The White House is in a similar position. If the president could privatize Social Security he would become a truly transformative president, for good or ill. Few presidents get to work on the very architecture of society and state. It’s a legacy on steroids.

On the other hand, if the president failed he would have started his second term with his first major political defeat as president and one that came after winning reelection and expanding his majorities in both chambers of congress. It would likely shape the rest of his presidency.

For the White House and the Democrats it’s really close to all or nothing, all the chips on the table, with very big upsides and very big downsides.

The odd man out here is the congressional GOP. For them, the calculus is entirely different, particularly in the House.

They’ve got a good thing going — seemingly durable majorities, K Street disciplined and incorporated into the DeLay Machine. Sure, many Republicans, all things being equal, believe in privatization. But if it happens it’ll be the president’s victory, not theirs. It won’t expand their majorities or bring them campaign cash they don’t already get. A win on this issue, in the most hardboiled terms, is really pretty much a wash. There’s just not much in it for them.
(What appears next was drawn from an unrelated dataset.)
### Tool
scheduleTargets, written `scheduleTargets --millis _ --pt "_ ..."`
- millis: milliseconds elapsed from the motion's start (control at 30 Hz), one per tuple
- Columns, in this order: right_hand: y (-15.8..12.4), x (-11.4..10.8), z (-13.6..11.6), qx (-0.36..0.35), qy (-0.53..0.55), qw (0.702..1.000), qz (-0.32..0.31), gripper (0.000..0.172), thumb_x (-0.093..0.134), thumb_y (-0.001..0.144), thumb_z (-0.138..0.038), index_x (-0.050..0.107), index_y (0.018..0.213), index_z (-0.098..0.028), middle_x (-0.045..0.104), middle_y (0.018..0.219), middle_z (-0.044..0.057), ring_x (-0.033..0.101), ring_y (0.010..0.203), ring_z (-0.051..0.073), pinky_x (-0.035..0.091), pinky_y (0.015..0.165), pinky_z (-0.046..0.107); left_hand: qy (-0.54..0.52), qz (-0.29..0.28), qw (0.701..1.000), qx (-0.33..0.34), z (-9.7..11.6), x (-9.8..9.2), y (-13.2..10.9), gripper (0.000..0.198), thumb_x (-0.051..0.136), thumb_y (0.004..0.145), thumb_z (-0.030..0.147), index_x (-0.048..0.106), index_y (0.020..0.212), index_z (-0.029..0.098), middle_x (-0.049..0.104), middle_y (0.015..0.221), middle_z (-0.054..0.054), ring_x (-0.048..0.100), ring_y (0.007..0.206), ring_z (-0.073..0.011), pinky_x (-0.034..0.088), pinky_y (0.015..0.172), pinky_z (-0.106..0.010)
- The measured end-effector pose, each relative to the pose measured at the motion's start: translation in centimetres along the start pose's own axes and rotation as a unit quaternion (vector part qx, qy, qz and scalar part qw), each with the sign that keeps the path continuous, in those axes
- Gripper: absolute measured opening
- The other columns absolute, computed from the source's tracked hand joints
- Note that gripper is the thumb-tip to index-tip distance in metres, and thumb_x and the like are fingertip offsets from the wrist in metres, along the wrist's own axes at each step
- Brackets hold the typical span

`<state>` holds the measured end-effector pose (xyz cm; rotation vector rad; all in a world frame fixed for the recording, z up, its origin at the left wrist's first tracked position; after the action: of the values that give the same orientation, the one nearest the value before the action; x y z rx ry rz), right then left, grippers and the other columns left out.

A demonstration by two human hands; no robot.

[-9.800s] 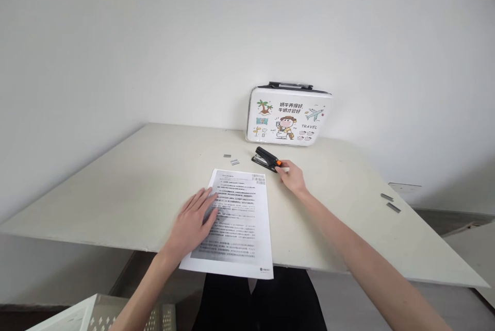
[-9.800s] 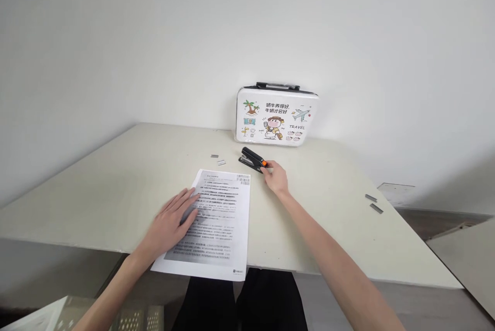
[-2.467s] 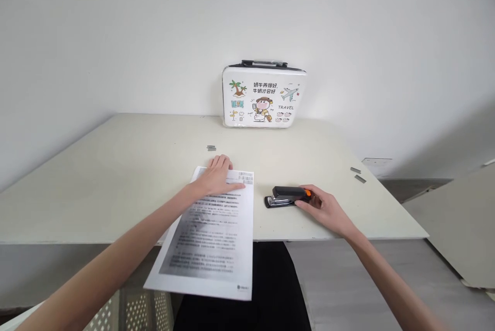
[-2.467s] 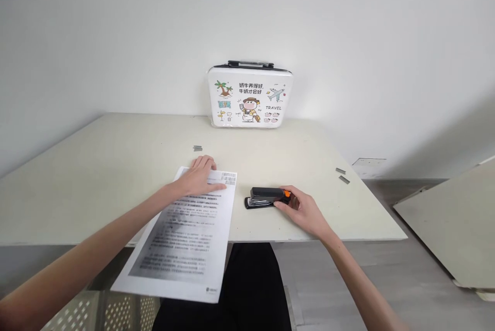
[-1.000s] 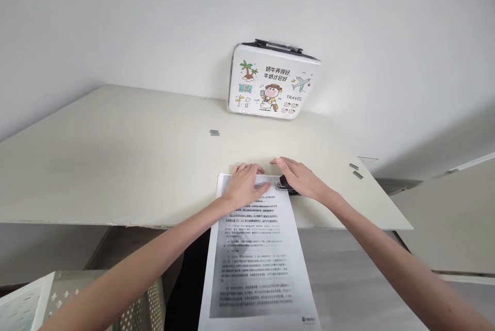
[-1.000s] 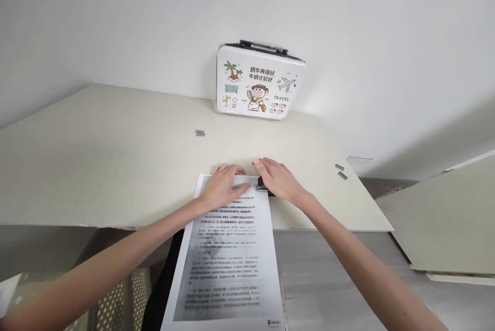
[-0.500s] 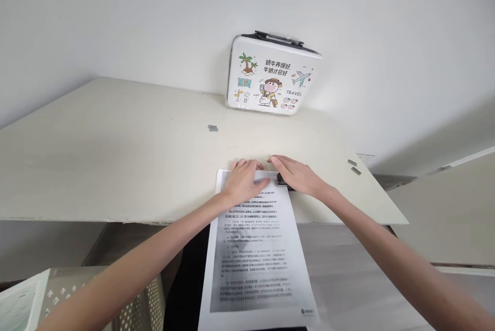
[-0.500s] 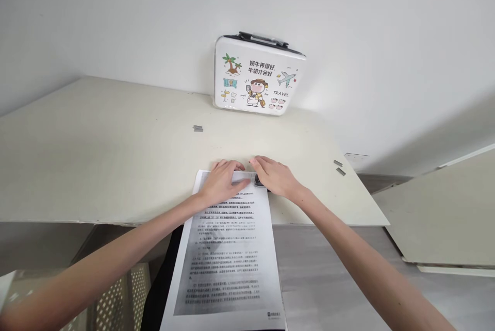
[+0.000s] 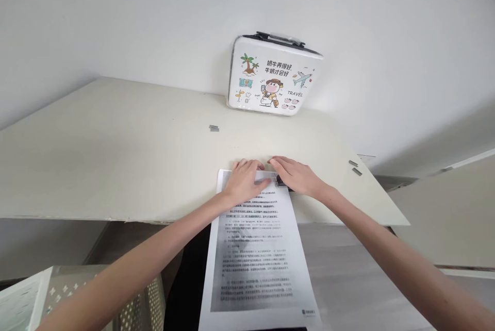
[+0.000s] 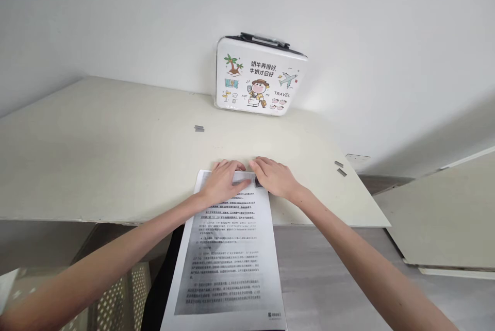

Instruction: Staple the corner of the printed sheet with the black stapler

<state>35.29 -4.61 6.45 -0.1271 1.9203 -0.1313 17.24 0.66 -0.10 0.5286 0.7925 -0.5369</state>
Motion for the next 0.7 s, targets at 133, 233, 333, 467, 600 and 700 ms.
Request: scheduleTargets --millis 133,233,333,467,600,700 --pt "0.05 0.00 -0.11 0.010 -0.004 1.000 0.001 0.060 0.014 0.107 -0.057 0.066 0.126 -0.032 0.063 0.146 0.002 0.061 0.130 0.030 0.050 0.106 0.052 0.004 -0.001 1.000 -0.003 0.15 -0.05 -0.01 0.030 0.062 0.095 0.047 0.062 0.114 0.024 0.072 0.119 -0.004 0.060 0.116 -0.0304 0.040 0.106 -0.050" --pt "0.14 0.05 -0.18 0.021 -0.002 1.000 0.003 0.059 0.015 0.107 -0.057 0.065 0.125 -0.033 0.064 0.145 0.002 0.061 0.130 0.030 0.050 0.105 0.052 0.006 -0.002 1.000 -0.006 0.16 -0.04 0.02 0.029 0.063 0.094 0.046 0.062 0.113 0.024 0.072 0.119 -0.004 0.060 0.116 -0.0307 0.040 0.106 -0.050" --pt "0.21 0.16 -0.24 0.026 0.002 1.000 0.003 0.058 0.015 0.107 -0.057 0.065 0.125 -0.033 0.064 0.145 0.001 0.061 0.130 0.030 0.050 0.105 0.051 0.002 -0.002 1.000 -0.009 0.10 -0.02 -0.01 0.029 0.062 0.094 0.046 0.062 0.113 0.024 0.072 0.119 -0.005 0.059 0.117 -0.0308 0.040 0.106 -0.051" --pt "0.18 0.18 -0.39 0.032 0.005 0.999 0.005 0.057 0.015 0.107 -0.056 0.064 0.125 -0.033 0.063 0.145 0.001 0.061 0.131 0.029 0.049 0.106 0.051 0.002 0.003 1.000 -0.008 0.11 -0.06 -0.15 0.029 0.062 0.094 0.046 0.061 0.113 0.024 0.071 0.119 -0.005 0.059 0.116 -0.0302 0.040 0.106 -0.051" --pt "0.16 0.10 -0.41 0.026 0.008 1.000 0.005 0.058 0.015 0.107 -0.055 0.064 0.126 -0.032 0.064 0.145 0.002 0.062 0.130 0.029 0.050 0.105 0.050 0.004 0.001 1.000 -0.008 0.18 -0.11 -0.22 0.029 0.062 0.094 0.046 0.062 0.113 0.025 0.071 0.118 -0.005 0.059 0.117 -0.0311 0.040 0.106 -0.051" --pt "0.23 0.07 -0.12 0.027 0.013 1.000 0.010 0.060 0.015 0.107 -0.057 0.066 0.127 -0.033 0.064 0.146 0.001 0.061 0.132 0.030 0.051 0.105 0.049 0.002 -0.001 1.000 -0.010 0.14 -0.08 -0.21 0.029 0.062 0.094 0.046 0.062 0.114 0.024 0.071 0.119 -0.005 0.059 0.118 -0.0317 0.040 0.106 -0.051"
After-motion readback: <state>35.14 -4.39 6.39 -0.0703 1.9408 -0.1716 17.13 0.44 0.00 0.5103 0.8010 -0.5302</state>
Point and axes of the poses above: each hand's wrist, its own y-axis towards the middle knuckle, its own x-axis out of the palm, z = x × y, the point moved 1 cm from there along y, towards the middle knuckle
Losing, on the other hand, all comes out of their hide. Though a defeated president might be weakened, he’d still be president. Some of them would be out of a job. Their very majorities could be in danger.

A few years ago the congressional Republicans may have had enough ideological fire to yearn for this fight and run the risk. But no more.

These dynamics, I think, shape the structure of the whole debate, the whole contest. And if the Democrats can play it correctly, it’s the president’s achilles heel.

As we’ve noted a number of times, the power of an engaged and disciplined presidency, with congressional majorities at hand, is awesome. So this is still far, far from over. But if Allen is right about this change in thinking with the House Republicans, we may have just seen one of the first key shoes drop.